Nos dois casos, o argentino e o brasileiro, podemos considerar que se tratam de mythos, ou trama teatral, montados pela classe dominadora para se manter no poder. No caso específico de Vargas, o mito é contraditório e despertador de paixões. Deseduca quando não permite que o povo pense e decida por si próprio seus rumos. A teoria alegorista considera esse tipo de mito, agora aplicando também ao caso argentino, como a tradução intencional de uma idéia: Evita e Vargas, uma idéia da direita manipulando as massas que, pela condição excludente, se situam nos blocos de interesse dos discursos construídos pela esquerda.
Há ainda mitos que nasceram na esquerda, mas foram acolhidos e aclamados pela mídia direitista por motivos que carecem de uma análise mais rigorosa sobre os fatores que provocaram tal fenômeno. Eis o caso de Chico Mendes, transformado pela imprensa em símbolo de luta pela defesa da natureza; e pela indústria cinematográfica, em “Mártir Universal,” na medida em que a sua Amazônia e sua biodiversidade, digamos riquezas, interessam ao mundo, e a sua preservação ao equilíbrio dos ecossistemas.
O Chico, o sindicalista, o homem comum vem, ao longo do tempo, afastando-se do logos, do fato verificável e passível de contestação, para se aproximar mais e mais do epos, mitificando-se no pós-morte quanto mais perde seus atributos humanos, redimido que foi pela morte carnal trágica.
Surgem, então, indagações: teria o Chico sido mitificado, se não tivesse recebido a ação da mídia que o colocou em foco para os organismos internacionais, “interessados” na causa, e que reforçaram a ação da imprensa, instaurando e reforçando, ao mesmo, os discursos do fato imaginado sobre “o homem que deu a vida em defesa da floresta”?

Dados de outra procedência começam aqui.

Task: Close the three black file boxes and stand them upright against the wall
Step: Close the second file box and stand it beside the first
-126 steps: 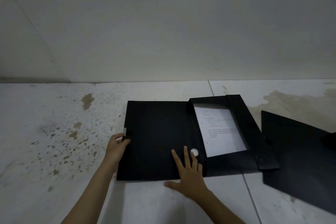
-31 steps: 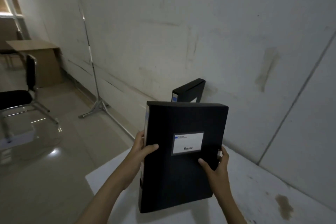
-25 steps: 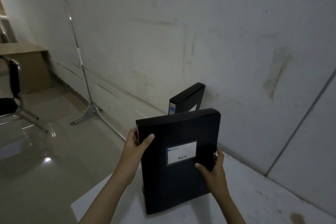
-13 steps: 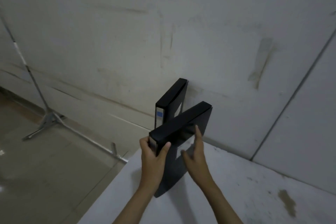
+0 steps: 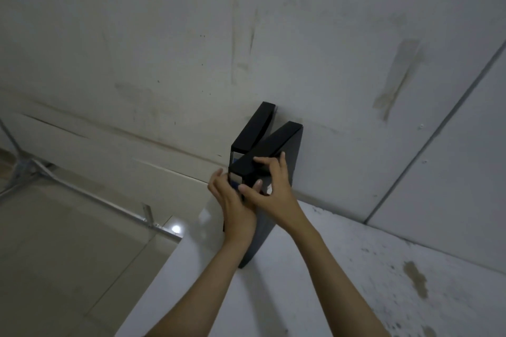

À luz da teoria simbolista, a história de Chico Mendes é a história de um homem que se tornou símbolo e divino ao morrer pela causa da natureza e da humanidade. Ao que perguntamos: o mito de Chico é falso ou verdadeiro? É mito de esquerda ou de direita?
Na ausência de uma resposta precisa, voltamos a Roland Barthes, não mais em busca de conceitos sobre mito, mas para a defesa que ele faz quanto à importância e a necessidade de mitólogos. Para o autor, a mitologia participa de um construir do mundo ... O que pode levar a desmistificação de seres sacralizados pela coletividade, ainda que isso possa fazer do mitólogo um “excluído da história, em nome de quem, precisamente, pretende agir”.